Print the listing below in its entirety, character for character.
··· MATERIAL PROVIDED
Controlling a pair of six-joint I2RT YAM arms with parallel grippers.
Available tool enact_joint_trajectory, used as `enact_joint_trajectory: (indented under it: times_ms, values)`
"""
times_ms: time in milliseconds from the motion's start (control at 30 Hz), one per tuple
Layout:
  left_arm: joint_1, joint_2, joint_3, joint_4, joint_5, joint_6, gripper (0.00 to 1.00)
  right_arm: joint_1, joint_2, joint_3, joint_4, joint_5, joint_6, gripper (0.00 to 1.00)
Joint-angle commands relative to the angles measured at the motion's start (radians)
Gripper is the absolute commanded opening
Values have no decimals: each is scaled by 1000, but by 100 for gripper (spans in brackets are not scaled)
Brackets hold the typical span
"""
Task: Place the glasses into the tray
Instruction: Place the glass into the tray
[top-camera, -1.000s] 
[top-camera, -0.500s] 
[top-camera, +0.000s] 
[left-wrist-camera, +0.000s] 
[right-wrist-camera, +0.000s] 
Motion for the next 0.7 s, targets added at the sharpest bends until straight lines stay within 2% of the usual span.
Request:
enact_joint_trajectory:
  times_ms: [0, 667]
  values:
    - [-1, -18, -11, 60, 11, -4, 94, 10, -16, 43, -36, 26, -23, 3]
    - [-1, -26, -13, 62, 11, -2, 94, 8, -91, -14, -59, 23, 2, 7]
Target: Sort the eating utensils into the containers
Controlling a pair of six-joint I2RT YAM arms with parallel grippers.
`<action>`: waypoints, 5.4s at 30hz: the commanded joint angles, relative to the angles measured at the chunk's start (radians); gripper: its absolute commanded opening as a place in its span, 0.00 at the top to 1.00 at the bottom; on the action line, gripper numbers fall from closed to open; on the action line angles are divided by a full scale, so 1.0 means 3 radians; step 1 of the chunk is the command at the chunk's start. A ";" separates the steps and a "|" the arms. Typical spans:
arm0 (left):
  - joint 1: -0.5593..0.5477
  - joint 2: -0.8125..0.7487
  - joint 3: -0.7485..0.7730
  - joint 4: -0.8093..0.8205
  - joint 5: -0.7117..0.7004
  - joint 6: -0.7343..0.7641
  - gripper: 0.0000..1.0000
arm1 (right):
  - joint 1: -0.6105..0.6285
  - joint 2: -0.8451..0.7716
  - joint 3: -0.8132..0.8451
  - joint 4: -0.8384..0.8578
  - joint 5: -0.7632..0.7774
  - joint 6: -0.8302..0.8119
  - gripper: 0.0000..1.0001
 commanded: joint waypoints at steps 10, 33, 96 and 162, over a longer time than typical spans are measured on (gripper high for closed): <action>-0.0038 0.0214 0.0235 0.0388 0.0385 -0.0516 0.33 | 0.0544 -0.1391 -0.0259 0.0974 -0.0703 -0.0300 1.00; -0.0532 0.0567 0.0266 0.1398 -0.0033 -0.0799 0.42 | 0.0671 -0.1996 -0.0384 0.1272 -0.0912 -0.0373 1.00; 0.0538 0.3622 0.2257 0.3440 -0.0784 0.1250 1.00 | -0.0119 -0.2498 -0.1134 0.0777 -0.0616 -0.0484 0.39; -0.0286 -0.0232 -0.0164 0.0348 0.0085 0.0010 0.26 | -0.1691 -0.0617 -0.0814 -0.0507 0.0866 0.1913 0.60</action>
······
=== WRITTEN SOLUTION ===
Controlling a pair of six-joint I2RT YAM arms with parallel grippers.
Available tool enact_joint_trajectory, used as `enact_joint_trajectory: (indented under it: times_ms, values)`
"""
times_ms: time in milliseconds from the motion's start (control at 30 Hz), one per tuple
Layout:
  left_arm: joint_1, joint_2, joint_3, joint_4, joint_5, joint_6, gripper (0.00 to 1.00)
  right_arm: joint_1, joint_2, joint_3, joint_4, joint_5, joint_6, gripper (0.00 to 1.00)
Joint-angle commands relative to the angles measured at the motion's start (radians)
Gripper is the absolute commanded opening
Values have no decimals: each is scaled by 1000, but by 100 for gripper (spans in brackets are not scaled)
Brackets hold the typical span
"""
Task: Place the glasses into the tray
Instruction: Place the glass into the tray
[top-camera, -1.000s] 
[top-camera, -0.500s] 
[top-camera, +0.000s] 
[left-wrist-camera, +0.000s] 
[right-wrist-camera, +0.000s] 
Motion for the next 0.7 s, targets added at the sharpest bends until straight lines stay within 2% of the usual span.
Request:
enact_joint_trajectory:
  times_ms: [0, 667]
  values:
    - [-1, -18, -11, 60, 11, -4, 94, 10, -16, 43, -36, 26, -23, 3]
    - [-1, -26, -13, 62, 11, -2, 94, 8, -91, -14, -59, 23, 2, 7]
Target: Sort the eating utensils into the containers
Controlling a pair of six-joint I2RT YAM arms with parallel grippers.
`<action>`: waypoints, 5.4s at 30hz: the commanded joint angles, relative to the angles measured at the chunk's start (radians); gripper: its absolute commanded opening as a place in its span, 0.00 at the top to 1.00 at the bottom; on the action line, gripper numbers fall from closed to open; on the action line angles are divided by a full scale, so 1.0 means 3 radians; step 1 of the chunk is the command at the chunk's start. A ";" separates the steps and a "|" the arms. Typical spans:
arm0 (left):
  - joint 1: -0.5593..0.5477
  - joint 2: -0.8125..0.7487
  - joint 3: -0.7485..0.7730
  - joint 4: -0.8093..0.8205
  - joint 5: -0.7117..0.7004
  - joint 6: -0.7343..0.7641
  - gripper: 0.0000..1.0000
arm1 (right):
  - joint 1: -0.6105..0.6285
  - joint 2: -0.8451..0.7716
  - joint 3: -0.8132..0.8451
  - joint 4: -0.8384..0.8578
  - joint 5: -0.7632..0.7774
  - joint 6: -0.8302..0.8119
  - gripper: 0.0000..1.0001
 commanded: joint waypoints at steps 10, 33, 96 and 162, over a longer time than typical spans are measured on (gripper high for closed): <action>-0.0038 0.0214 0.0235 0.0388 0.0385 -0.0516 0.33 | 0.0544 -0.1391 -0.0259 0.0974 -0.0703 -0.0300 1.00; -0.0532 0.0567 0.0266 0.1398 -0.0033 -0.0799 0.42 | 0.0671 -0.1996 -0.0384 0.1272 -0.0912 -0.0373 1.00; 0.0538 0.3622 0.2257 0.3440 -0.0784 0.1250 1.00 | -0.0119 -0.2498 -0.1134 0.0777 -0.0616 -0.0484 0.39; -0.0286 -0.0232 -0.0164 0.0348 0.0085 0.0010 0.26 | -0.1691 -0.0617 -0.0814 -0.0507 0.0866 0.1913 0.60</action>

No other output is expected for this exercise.